First: Labor did need a man: Billionaire heir activist Simon Holmes a’Court who set up and bankrolled the teal “independents”
Second: Abbot never had a chance to face the public as PM despite winning in a landslide. The Libs got spooked by a few negative polls, in an era when polls were repeatedly wrong, and Turnbull the media favourite knifed him and promptly lost most of Abbott’s majority the first time he faced an actual election.
Third: The media attacks on Howard, Abbott and even the inoffensive Morrison were relentless, heavily-biased and frankly mind-boggling to a frequent outside visitor like me while they were in power. Their big crime was winning. (especially when the media had repeatedly declared Abbott “unelectable” and had already – literally – cracked the champagne for now-forgotten Shorten in 2019) Of course the media acts conciliatory when they’re out of power!

Zoë Colvin
Zoë Colvin
2 years ago

Sorry, the “not” slipped in.
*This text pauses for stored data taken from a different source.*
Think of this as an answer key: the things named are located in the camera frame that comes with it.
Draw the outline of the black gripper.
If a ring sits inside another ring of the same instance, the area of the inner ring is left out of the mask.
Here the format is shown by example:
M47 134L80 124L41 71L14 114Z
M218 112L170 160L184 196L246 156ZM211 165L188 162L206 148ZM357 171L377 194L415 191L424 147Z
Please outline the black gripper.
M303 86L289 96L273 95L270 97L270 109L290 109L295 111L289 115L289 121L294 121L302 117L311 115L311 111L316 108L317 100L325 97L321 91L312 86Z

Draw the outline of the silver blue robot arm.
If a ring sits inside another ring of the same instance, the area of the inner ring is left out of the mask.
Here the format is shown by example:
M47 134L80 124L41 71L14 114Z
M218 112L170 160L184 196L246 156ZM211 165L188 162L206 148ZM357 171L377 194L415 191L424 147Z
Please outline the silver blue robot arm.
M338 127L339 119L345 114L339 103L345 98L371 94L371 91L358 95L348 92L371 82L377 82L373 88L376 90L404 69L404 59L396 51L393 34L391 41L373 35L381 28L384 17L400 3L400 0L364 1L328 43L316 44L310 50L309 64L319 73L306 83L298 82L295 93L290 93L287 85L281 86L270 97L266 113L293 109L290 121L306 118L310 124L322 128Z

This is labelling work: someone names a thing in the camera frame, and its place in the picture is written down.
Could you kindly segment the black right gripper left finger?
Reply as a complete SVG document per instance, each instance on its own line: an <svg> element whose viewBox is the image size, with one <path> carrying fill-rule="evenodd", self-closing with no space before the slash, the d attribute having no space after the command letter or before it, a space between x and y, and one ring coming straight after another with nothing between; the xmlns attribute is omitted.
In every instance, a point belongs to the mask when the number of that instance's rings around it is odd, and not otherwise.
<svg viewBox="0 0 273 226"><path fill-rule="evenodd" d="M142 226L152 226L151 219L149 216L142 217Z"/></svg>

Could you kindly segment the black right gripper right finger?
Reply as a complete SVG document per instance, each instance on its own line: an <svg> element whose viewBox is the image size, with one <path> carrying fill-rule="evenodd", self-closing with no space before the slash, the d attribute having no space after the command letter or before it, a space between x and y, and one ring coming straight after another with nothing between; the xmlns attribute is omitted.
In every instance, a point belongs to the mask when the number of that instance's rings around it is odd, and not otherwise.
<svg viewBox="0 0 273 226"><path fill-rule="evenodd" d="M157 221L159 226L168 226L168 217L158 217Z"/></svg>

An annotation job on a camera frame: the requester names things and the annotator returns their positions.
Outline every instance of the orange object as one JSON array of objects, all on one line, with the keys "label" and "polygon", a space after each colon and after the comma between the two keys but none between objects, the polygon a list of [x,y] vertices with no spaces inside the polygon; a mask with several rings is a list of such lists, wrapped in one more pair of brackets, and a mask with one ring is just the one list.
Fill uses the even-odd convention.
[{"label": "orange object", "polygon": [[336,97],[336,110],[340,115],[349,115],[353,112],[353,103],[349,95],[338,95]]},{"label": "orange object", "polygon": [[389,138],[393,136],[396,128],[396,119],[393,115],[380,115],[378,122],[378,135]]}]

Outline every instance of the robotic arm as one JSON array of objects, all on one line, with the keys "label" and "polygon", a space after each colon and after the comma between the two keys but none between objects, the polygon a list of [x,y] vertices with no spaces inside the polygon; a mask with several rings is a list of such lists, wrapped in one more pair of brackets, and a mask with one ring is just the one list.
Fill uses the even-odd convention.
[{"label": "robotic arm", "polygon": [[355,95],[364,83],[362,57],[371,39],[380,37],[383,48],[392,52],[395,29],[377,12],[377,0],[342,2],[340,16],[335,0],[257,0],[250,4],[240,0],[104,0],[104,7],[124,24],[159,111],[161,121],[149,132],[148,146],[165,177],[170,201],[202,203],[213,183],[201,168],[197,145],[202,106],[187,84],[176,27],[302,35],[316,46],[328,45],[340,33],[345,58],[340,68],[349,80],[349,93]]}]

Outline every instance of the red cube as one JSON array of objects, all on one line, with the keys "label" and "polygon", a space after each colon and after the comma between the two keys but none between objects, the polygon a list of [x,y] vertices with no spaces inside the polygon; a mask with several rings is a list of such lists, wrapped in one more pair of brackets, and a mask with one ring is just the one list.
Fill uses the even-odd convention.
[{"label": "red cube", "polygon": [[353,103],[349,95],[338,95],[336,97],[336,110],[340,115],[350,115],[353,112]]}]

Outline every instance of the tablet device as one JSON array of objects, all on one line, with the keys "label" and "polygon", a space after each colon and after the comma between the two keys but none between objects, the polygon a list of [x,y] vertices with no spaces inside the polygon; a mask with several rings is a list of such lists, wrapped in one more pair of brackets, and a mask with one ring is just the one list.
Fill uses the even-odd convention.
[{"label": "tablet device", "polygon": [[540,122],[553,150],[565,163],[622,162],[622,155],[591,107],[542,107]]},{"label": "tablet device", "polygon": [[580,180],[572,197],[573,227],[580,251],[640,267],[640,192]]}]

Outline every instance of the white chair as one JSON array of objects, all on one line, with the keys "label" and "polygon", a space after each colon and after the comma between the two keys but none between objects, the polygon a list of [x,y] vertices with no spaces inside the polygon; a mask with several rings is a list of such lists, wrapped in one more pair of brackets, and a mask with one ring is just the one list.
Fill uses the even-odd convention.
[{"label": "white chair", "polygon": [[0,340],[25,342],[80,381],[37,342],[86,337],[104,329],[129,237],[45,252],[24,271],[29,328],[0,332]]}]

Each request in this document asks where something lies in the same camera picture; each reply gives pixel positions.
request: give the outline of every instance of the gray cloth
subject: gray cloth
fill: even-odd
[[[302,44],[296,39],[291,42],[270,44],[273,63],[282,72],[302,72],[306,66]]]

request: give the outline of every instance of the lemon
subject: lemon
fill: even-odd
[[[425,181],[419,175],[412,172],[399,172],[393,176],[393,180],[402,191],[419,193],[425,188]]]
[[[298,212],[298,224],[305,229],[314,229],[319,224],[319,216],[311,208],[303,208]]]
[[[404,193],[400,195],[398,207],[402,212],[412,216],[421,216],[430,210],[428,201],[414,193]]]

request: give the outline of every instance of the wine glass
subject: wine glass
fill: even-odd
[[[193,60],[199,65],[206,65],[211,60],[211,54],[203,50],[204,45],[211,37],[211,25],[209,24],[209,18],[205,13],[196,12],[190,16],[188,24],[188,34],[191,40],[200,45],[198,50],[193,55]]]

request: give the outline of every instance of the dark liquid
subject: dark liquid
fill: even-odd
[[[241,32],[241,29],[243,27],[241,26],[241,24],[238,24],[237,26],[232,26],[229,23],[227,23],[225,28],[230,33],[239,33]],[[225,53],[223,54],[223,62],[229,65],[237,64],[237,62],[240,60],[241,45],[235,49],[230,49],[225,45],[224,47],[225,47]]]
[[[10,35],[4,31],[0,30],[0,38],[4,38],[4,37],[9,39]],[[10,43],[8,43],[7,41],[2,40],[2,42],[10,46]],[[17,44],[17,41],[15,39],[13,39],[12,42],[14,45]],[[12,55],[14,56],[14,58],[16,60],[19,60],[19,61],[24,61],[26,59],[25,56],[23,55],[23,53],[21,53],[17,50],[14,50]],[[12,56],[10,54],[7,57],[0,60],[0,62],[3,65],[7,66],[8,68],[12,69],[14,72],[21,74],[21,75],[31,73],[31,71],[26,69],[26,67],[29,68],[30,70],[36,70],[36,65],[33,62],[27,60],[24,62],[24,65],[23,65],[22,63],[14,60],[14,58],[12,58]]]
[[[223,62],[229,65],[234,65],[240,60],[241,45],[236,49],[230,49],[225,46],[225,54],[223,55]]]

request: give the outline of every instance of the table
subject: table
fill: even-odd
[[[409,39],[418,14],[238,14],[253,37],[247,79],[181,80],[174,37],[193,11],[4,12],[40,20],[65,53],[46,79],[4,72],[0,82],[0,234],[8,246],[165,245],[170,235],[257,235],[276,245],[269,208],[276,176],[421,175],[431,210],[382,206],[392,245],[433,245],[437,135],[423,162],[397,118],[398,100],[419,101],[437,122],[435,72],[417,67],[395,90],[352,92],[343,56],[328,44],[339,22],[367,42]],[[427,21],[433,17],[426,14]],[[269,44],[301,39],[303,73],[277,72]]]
The Abbott story is sad & complicated & I sometimes wonder whether every election since his landslide has been coloured by a vague feeling of anger in voters’ minds that they were robbed of a dream.

Tony Taylor
Tony Taylor
2 years ago

Correction: “Labor unexpectedly lost the 2019 General Election by standing on a policy-rich programme.” (And we call them Federal Elections.)
And is Alternative Voting (AV) what the British call Preferential Voting?